_GOAL OF THE EXERCISE_:
If an entry holds a picture, leave the picture out and copy the rest exactly.
BEGIN SOURCE MATERIAL
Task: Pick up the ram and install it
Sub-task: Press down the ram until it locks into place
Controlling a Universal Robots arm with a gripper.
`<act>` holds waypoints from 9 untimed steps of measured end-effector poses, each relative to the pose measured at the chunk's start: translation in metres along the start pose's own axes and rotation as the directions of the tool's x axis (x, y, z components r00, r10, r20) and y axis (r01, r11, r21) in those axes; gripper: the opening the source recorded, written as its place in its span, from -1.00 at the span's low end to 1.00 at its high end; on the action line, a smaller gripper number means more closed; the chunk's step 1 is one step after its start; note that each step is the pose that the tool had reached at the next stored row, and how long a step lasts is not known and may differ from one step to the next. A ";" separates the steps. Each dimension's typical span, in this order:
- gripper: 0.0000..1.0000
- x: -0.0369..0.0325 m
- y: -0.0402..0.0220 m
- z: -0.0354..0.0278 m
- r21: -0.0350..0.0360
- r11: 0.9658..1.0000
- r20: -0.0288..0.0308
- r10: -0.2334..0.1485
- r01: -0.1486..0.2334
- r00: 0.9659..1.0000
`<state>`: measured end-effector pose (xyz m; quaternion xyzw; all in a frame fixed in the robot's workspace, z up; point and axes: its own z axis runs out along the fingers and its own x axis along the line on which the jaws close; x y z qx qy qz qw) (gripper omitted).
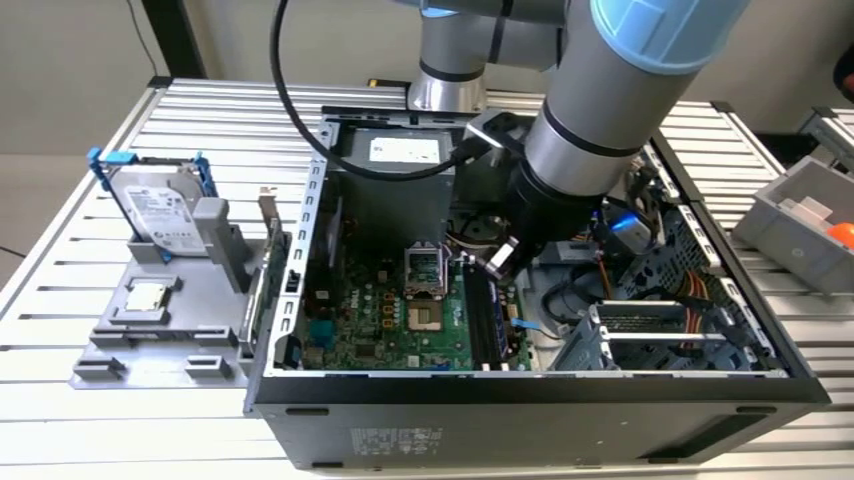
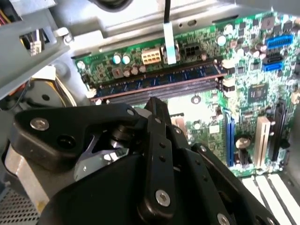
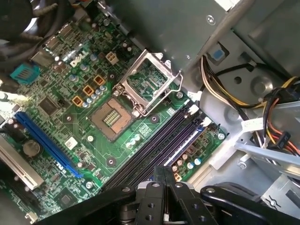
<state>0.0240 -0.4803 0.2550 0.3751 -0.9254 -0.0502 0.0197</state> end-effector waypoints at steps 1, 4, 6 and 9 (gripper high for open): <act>-1.00 0.0000 0.0000 0.0000 0.000 1.000 -0.001 -0.009 0.009 1.000; -1.00 -0.0002 -0.0002 0.0000 0.000 0.999 -0.003 -0.037 0.037 0.999; -1.00 -0.0004 -0.0004 0.0000 0.000 0.999 -0.005 -0.054 0.054 0.999; -1.00 -0.0008 -0.0008 -0.0001 0.000 0.997 -0.007 -0.077 0.077 0.997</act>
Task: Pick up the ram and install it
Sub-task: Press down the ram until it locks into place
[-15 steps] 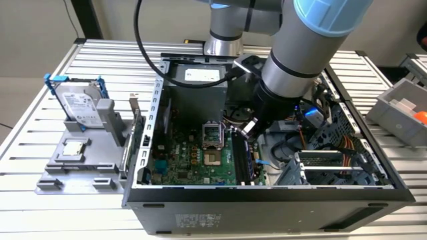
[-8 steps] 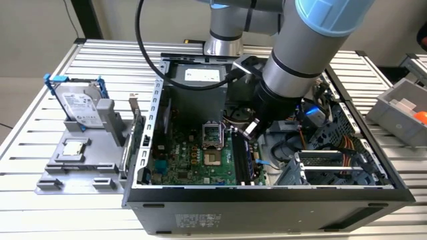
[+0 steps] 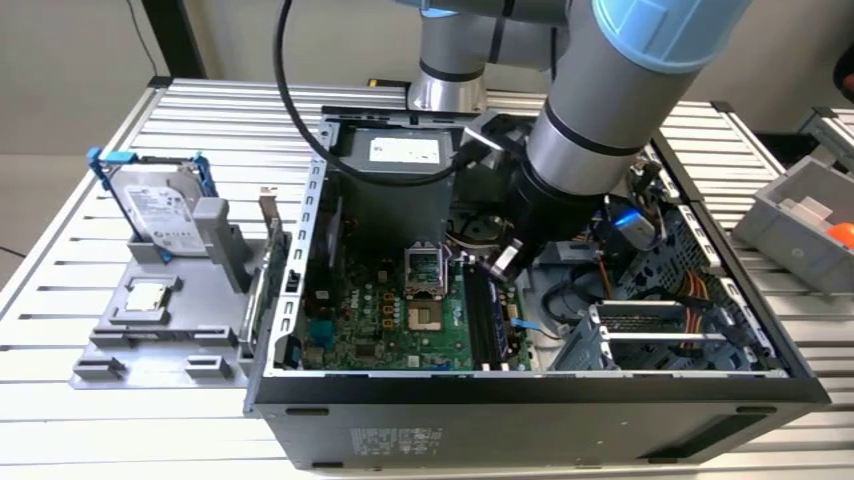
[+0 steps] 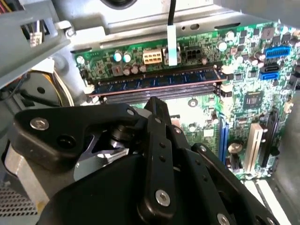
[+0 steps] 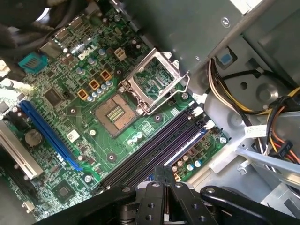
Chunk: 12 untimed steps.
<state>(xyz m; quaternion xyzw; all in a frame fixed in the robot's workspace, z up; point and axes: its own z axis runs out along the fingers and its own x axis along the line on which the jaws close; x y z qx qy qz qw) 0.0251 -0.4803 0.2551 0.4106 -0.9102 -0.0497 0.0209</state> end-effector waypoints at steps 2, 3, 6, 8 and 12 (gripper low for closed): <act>-1.00 -0.0005 -0.0006 -0.0001 0.000 1.000 -0.001 -0.011 0.011 1.000; -1.00 -0.0007 -0.0008 -0.0001 0.000 1.000 -0.002 -0.015 0.015 1.000; -1.00 -0.0012 -0.0014 -0.0002 0.000 1.000 -0.003 -0.027 0.027 1.000; -1.00 -0.0017 -0.0020 -0.0002 0.000 0.999 -0.004 -0.034 0.034 0.999; -1.00 -0.0026 -0.0030 -0.0003 0.000 0.999 -0.005 -0.045 0.045 0.999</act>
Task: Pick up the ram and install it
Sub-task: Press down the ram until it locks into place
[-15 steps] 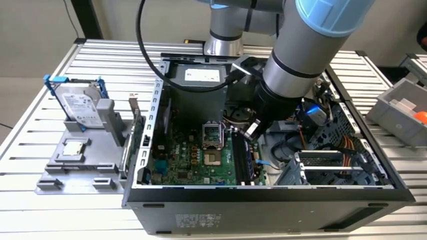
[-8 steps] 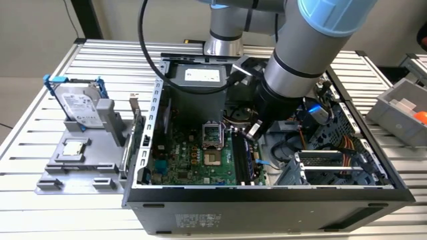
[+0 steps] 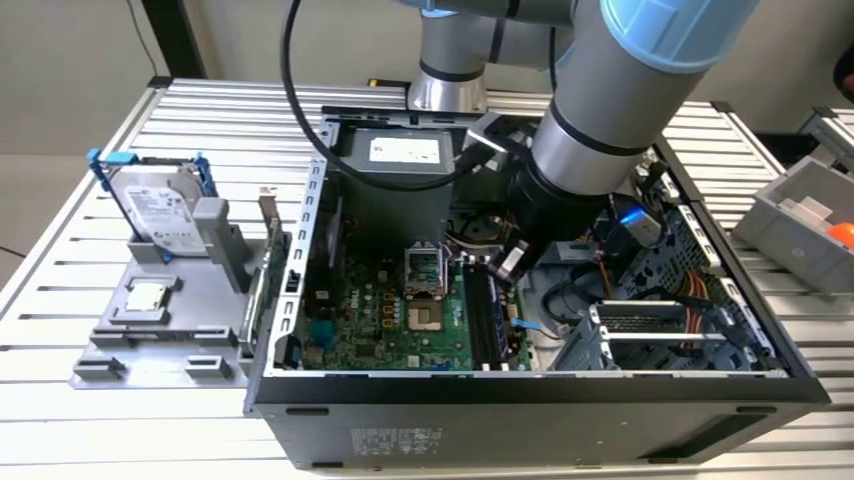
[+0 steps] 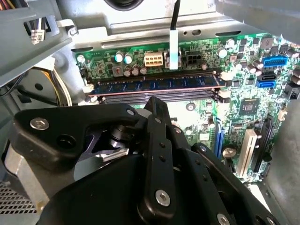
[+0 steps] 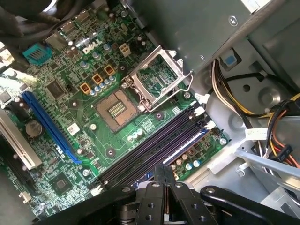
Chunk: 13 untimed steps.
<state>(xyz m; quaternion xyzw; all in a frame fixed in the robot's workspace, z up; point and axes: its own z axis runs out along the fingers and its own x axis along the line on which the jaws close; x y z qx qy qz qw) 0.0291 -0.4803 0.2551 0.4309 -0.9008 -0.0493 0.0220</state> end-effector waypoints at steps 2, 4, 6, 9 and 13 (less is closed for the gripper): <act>-1.00 -0.0003 -0.0004 0.0000 0.000 1.000 0.000 -0.005 0.005 1.000; -1.00 -0.0005 -0.0006 0.0000 0.000 1.000 -0.001 -0.010 0.010 1.000; -1.00 -0.0008 -0.0010 0.0000 0.000 1.000 -0.001 -0.013 0.013 1.000; -1.00 -0.0012 -0.0014 -0.0001 0.000 1.000 -0.002 -0.021 0.021 1.000; -1.00 -0.0013 -0.0016 -0.0001 -0.001 0.998 -0.004 -0.055 0.055 0.998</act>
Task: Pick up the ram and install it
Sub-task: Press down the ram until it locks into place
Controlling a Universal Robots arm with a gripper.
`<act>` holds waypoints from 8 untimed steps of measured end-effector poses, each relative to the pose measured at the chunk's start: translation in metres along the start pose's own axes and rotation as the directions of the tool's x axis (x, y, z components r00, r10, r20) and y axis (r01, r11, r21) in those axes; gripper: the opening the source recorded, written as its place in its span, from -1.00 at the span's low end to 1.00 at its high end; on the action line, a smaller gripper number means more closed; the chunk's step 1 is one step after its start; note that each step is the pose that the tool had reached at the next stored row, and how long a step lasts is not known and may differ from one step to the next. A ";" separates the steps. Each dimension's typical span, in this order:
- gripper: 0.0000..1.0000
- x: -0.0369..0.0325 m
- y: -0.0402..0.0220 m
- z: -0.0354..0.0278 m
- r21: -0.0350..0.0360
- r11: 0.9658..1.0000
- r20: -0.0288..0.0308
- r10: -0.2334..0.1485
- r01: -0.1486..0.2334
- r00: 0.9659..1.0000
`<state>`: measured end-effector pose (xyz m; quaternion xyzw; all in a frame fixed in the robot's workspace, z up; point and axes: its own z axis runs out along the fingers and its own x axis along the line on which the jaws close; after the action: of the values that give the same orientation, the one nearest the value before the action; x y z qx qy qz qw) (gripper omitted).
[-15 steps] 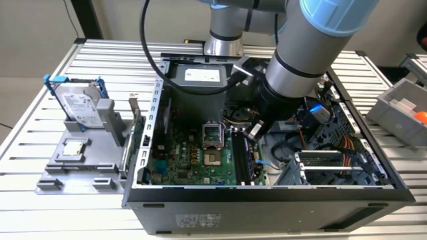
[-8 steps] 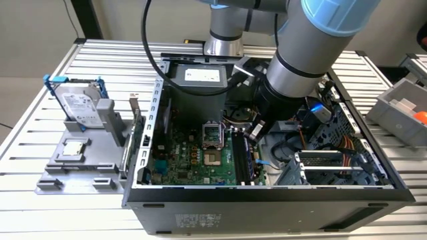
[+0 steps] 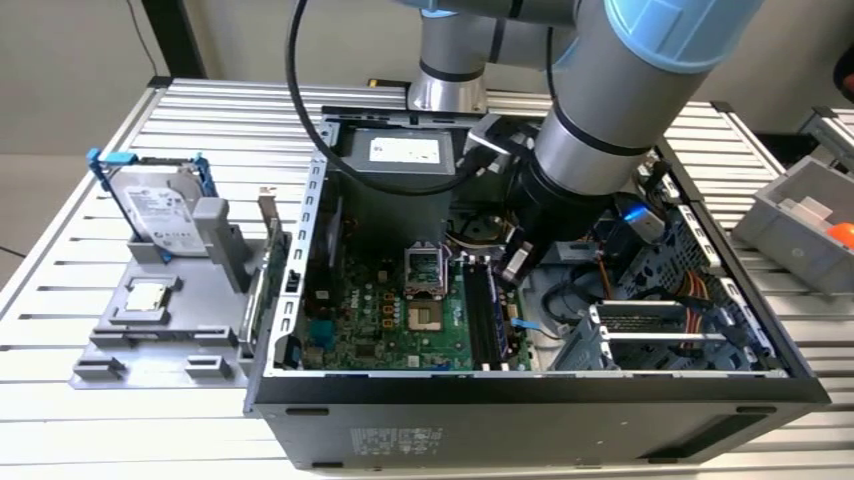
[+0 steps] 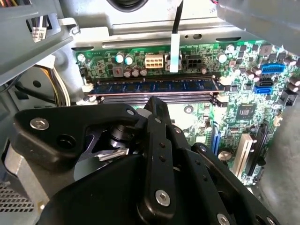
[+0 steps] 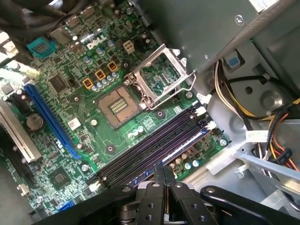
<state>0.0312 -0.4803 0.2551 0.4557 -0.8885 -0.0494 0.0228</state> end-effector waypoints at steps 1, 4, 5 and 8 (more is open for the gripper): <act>-1.00 0.0000 0.0000 0.0000 -0.001 1.000 0.000 -0.011 0.011 1.000; -1.00 0.0000 0.0000 0.0000 -0.003 0.999 0.002 -0.051 0.051 0.999; -1.00 0.0000 0.0000 0.0000 -0.004 0.998 0.003 -0.064 0.064 0.998; -1.00 0.0000 0.0000 0.0000 -0.003 0.995 0.011 -0.103 0.103 0.995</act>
<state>0.0312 -0.4803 0.2551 0.5007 -0.8637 -0.0546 0.0160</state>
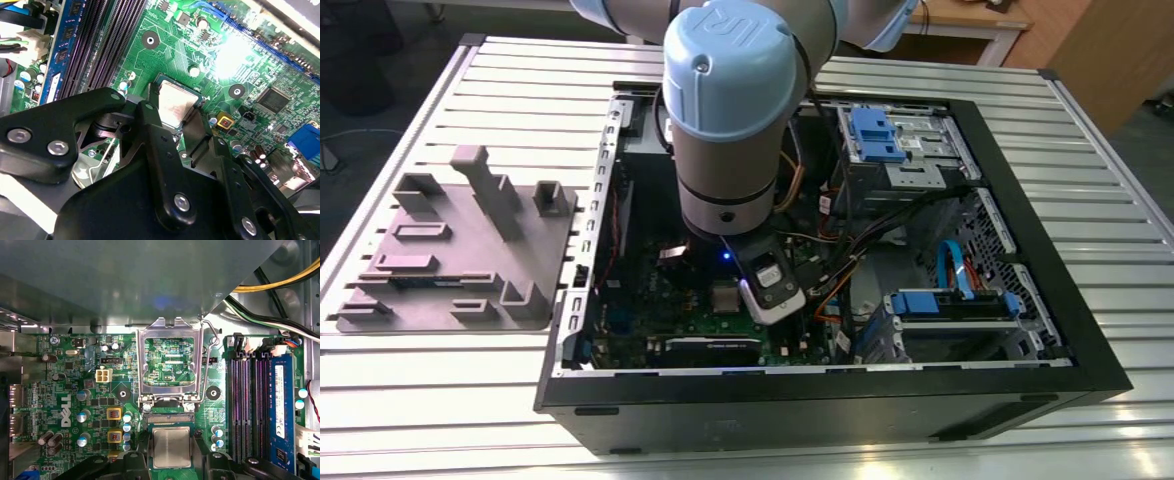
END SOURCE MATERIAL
_SOLVED EXERCISE_:
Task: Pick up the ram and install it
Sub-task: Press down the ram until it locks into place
Controlling a Universal Robots arm with a gripper.
`<act>` holds waypoints from 9 untimed steps of measured end-effector poses, each relative to the pose measured at the chunk's start: translation in metres along the start pose's own axes and rotation as the directions of the tool's x axis (x, y, z components r00, r10, r20) and y axis (r01, r11, r21) in those axes; gripper: the opening the source recorded, written as its place in its span, from -1.00 at the span's low end to 1.00 at its high end; on the action line, a smaller gripper number means more closed; the chunk's step 1 is one step after its start; note that each step is the pose that the tool had reached at the next stored row, and how long a step lasts is not known and may differ from one step to the next. A ";" separates the steps. Each dimension's typical span, in this order:
- gripper: 0.0000..1.0000
- x: -0.0369..0.0325 m
- y: -0.0402..0.0220 m
- z: -0.0354..0.0278 m
- r21: -0.0350..0.0360
- r11: 0.9658..1.0000
- r20: -0.0288..0.0308
- r10: -0.2334..0.1485
- r01: -0.1486..0.2334
- r00: 0.9659..1.0000
`<state>`: measured end-effector pose (xyz m; quaternion xyzw; all in a frame fixed in the robot's workspace, z up; point and axes: its own z axis runs out along the fingers and its own x axis along the line on which the jaws close; x y z qx qy qz qw) (gripper omitted).
<state>0.0240 -0.4803 0.2550 0.3751 -0.9254 -0.0502 0.0197</state> end-effector waypoints at steps 1, 4, 6 and 9 (gripper high for open): <act>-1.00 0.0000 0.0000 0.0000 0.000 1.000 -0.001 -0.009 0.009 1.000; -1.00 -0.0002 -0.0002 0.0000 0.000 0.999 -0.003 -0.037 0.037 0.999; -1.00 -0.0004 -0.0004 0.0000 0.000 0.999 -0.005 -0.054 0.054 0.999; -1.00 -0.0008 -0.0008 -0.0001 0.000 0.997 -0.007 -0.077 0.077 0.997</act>
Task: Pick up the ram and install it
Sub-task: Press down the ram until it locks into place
[-15 steps] 
[-8 steps] 
[+0 steps] 
[+0 steps] 
[+0 steps] 
Chunk: 12 untimed steps.
<state>(xyz m; quaternion xyzw; all in a frame fixed in the robot's workspace, z up; point and axes: its own z axis runs out along the fingers and its own x axis along the line on which the jaws close; x y z qx qy qz qw) 0.0251 -0.4803 0.2551 0.4106 -0.9102 -0.0497 0.0209</state> end-effector waypoints at steps 2, 3, 6, 8 and 12 (gripper low for closed): <act>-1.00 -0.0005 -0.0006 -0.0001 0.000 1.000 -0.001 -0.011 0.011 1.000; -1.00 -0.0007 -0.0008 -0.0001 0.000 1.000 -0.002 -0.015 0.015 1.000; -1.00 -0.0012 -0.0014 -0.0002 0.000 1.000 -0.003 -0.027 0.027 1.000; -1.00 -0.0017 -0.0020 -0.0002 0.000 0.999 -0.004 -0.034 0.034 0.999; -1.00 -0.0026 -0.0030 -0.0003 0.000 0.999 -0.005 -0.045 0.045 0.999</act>
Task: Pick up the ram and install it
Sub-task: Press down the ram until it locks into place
[-15 steps] 
[-8 steps] 
[+0 steps] 
[+0 steps] 
[+0 steps] 
Chunk: 13 untimed steps.
<state>(xyz m; quaternion xyzw; all in a frame fixed in the robot's workspace, z up; point and axes: its own z axis runs out along the fingers and its own x axis along the line on which the jaws close; x y z qx qy qz qw) 0.0291 -0.4803 0.2551 0.4309 -0.9008 -0.0493 0.0220</state> end-effector waypoints at steps 2, 4, 6, 9 and 13 (less is closed for the gripper): <act>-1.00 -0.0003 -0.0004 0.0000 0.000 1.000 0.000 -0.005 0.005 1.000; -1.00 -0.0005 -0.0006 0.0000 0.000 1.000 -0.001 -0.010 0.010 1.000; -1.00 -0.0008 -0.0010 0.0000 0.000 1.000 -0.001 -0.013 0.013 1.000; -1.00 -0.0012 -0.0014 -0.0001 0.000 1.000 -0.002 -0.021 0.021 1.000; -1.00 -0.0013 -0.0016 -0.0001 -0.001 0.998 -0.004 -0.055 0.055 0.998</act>
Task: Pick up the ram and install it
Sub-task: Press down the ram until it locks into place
Controlling a Universal Robots arm with a gripper.
`<act>` holds waypoints from 8 untimed steps of measured end-effector poses, each relative to the pose measured at the chunk's start: translation in metres along the start pose's own axes and rotation as the directions of the tool's x axis (x, y, z components r00, r10, r20) and y axis (r01, r11, r21) in those axes; gripper: the opening the source recorded, written as its place in its span, from -1.00 at the span's low end to 1.00 at its high end; on the action line, a smaller gripper number means more closed; the chunk's step 1 is one step after its start; note that each step is the pose that the tool had reached at the next stored row, and how long a step lasts is not known and may differ from one step to the next. A ";" separates the steps. Each dimension's typical span, in this order:
- gripper: 0.0000..1.0000
- x: -0.0369..0.0325 m
- y: -0.0402..0.0220 m
- z: -0.0354..0.0278 m
- r21: -0.0350..0.0360
- r11: 0.9658..1.0000
- r20: -0.0288..0.0308
- r10: -0.2334..0.1485
- r01: -0.1486..0.2334
- r00: 0.9659..1.0000
`<state>`: measured end-effector pose (xyz m; quaternion xyzw; all in a frame fixed in the robot's workspace, z up; point and axes: its own z axis runs out along the fingers and its own x axis along the line on which the jaws close; after the action: of the values that give the same orientation, the one nearest the value before the action; x y z qx qy qz qw) (gripper omitted).
[-15 steps] 
[-8 steps] 
[+0 steps] 
[+0 steps] 
[+0 steps] 
<state>0.0312 -0.4803 0.2551 0.4557 -0.8885 -0.0494 0.0228</state> end-effector waypoints at steps 1, 4, 5 and 8 (more is open for the gripper): <act>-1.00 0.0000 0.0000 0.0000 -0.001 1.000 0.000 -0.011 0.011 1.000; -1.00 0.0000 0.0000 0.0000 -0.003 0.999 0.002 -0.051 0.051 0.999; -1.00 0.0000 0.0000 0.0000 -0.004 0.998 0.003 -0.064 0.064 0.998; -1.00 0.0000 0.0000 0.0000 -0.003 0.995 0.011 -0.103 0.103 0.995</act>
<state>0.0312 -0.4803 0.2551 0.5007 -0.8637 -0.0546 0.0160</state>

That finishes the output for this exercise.